State comptrollers and treasurers across the nation are whistling a happy tune these days, as well they should. Their coffers are brimming with tax revenue. The slim-down of spending programs during the recession has continued, though at a slower pace. Reserves, on average, are 64 percent higher than had been predicted a year ago.
Yet budget officials and most state leaders are wary of what lies ahead. The momentum in Congress and the White House to get serious at last about closing the yawning federal budget gap poses a big challenge for the states. They will be directly affected by what happens in Washington.
Take Maryland, for instance. At the moment, state government is better off than it has been in years. The economy has rebounded, slowly. A cautious governor and General Assembly have hiked the "rainy day fund" -- set aside to deal with fiscal emergencies -- to $370 million. That should put Maryland in position to ward off fiscal crises without resorting to panicky solutions.
The state also set aside $190 million to cope with federal cuts. Should the impact fall short of that amount, the remaining funds will form the foundation for an income-tax reduction.
How hard could Maryland be hit? Mahlon Straszheim, a University of Maryland economist, predicts as many as 20,000 jobs could be lost in Maryland over the next four years -- most of them in the Washington suburbs that have turned into the state's economic engine.
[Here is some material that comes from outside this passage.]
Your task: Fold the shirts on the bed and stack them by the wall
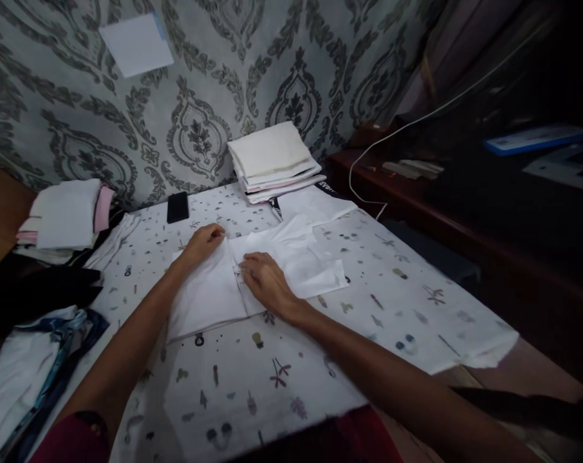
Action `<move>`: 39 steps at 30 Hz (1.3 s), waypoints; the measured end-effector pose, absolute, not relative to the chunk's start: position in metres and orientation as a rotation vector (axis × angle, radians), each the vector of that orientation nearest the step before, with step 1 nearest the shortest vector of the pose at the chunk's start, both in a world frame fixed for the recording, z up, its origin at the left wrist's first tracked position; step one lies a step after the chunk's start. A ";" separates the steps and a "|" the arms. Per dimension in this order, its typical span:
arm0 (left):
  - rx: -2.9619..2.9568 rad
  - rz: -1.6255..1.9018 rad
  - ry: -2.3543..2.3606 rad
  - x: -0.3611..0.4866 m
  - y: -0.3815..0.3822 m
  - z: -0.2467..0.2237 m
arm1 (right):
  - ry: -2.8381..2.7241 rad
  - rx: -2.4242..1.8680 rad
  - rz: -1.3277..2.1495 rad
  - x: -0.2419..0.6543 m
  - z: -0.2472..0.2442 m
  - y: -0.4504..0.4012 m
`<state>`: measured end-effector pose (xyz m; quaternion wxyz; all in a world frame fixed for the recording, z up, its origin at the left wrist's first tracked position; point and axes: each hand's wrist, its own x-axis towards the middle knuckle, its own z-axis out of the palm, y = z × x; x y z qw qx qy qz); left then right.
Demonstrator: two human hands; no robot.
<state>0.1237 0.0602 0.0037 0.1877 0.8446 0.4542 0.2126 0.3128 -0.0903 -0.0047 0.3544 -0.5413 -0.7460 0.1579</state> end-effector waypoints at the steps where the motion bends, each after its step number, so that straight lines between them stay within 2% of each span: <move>1: 2.401 0.630 1.272 0.124 0.054 0.006 | -1.923 -1.442 0.420 0.312 -0.002 -0.085; 7: 2.692 0.521 1.190 0.121 0.020 0.018 | -1.953 -1.646 0.580 0.303 0.012 -0.058; 12: 2.624 0.562 1.276 0.117 0.028 0.013 | -1.917 -1.700 0.611 0.296 0.011 -0.053; 18: 2.523 0.588 1.275 0.120 0.047 0.004 | -1.904 -1.673 0.574 0.295 0.008 -0.053; 29: 2.439 0.545 1.350 0.128 0.066 -0.002 | -1.909 -1.619 0.712 0.300 0.015 -0.061; 39: 2.624 0.561 1.484 0.129 0.023 0.010 | -1.999 -1.596 0.653 0.303 0.010 -0.060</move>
This would produce a double-whammy for state government -- a loss of tax revenue from these jobs and a loss of federal funds from other budget cuts in Washington.
The problem is that no one yet knows the precise nature of these cuts. It is likely, though, that the worst of the federal actions won't take place until later. That will give Maryland officials time to stimulate the private sector to fill the jobs void. But there still will be a substantial impact in the state from congressional budget actions.
Annapolis is taking a conservative approach. Agency heads have been told there will be zero growth in their budgets next year and have been encouraged to eliminate programs deemed non-essential in order to shore up core activities. Only education, Medicaid, local aid, prisons and economic development seem immune.
Caution remains the operative word. As the federal budget shrinks, state governments must respond -- by cutting social programs, by replacing federal funds with state funds or by experimenting with new approaches. Coming off robust fiscal years, the states are well positioned to grapple with this predicament -- if state house officials use good judgment, creativity and caution.